Print the records below word for word, beginning with the first line and ending once the line containing "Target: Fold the" is printed.

____

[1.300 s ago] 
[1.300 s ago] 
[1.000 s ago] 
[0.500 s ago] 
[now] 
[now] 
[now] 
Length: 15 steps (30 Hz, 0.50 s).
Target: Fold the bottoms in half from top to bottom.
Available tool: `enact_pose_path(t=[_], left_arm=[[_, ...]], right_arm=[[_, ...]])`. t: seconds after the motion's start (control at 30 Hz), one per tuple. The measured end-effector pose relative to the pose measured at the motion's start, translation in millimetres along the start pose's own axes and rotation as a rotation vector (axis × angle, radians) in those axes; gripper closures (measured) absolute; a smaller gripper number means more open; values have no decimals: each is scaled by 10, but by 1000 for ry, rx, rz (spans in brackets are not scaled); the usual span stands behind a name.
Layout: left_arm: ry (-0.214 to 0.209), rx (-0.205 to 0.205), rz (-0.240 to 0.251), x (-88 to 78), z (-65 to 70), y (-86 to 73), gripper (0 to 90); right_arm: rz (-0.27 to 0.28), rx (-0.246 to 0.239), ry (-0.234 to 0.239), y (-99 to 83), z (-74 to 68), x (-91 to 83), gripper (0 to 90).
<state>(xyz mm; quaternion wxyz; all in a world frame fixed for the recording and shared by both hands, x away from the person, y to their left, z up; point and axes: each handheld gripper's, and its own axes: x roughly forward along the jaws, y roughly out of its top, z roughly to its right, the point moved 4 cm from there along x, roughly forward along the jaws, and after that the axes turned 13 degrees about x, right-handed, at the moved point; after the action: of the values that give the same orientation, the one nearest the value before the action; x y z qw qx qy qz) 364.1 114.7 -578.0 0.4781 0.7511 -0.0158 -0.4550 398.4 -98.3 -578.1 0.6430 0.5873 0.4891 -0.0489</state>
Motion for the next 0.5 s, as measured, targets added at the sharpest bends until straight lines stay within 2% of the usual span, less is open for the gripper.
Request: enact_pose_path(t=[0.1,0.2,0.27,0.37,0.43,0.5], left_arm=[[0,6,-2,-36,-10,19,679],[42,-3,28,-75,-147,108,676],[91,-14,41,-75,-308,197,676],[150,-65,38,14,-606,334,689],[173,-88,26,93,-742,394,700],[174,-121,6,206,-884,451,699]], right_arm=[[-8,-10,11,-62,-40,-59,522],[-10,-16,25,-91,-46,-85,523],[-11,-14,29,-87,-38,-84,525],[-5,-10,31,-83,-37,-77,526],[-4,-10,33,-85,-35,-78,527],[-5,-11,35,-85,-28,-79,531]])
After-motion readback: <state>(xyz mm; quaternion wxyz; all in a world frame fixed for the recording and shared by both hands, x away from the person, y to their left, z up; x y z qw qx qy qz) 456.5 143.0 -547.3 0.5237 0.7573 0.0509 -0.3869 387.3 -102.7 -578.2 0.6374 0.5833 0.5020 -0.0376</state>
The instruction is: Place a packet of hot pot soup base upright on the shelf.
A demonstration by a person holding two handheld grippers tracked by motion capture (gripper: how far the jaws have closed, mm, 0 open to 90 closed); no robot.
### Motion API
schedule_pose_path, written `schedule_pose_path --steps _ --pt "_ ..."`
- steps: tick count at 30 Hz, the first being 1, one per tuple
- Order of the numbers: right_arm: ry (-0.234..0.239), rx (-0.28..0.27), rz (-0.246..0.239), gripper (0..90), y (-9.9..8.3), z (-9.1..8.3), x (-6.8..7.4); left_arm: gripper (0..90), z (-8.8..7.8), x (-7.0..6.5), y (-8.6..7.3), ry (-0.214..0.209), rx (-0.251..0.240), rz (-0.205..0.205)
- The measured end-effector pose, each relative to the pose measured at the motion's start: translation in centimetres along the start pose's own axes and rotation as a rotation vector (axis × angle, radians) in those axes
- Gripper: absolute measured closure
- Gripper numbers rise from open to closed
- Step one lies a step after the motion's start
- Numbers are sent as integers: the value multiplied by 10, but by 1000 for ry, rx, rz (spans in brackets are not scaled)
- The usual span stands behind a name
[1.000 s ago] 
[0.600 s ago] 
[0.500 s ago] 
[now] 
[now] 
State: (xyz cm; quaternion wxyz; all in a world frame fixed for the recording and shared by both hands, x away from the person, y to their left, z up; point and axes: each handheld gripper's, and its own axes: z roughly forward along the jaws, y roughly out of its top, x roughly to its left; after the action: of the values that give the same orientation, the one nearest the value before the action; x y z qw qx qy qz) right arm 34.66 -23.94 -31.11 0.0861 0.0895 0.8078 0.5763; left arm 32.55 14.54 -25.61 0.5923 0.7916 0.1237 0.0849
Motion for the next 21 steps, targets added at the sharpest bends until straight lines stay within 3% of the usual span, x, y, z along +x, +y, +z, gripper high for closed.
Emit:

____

▶ [Reply]
[1.300 s ago] 
[1.300 s ago] 
[1.000 s ago] 
[0.500 s ago] 
[now] 
[now] 
[now] 
Length: 15 steps (30 Hz, 0.50 s).
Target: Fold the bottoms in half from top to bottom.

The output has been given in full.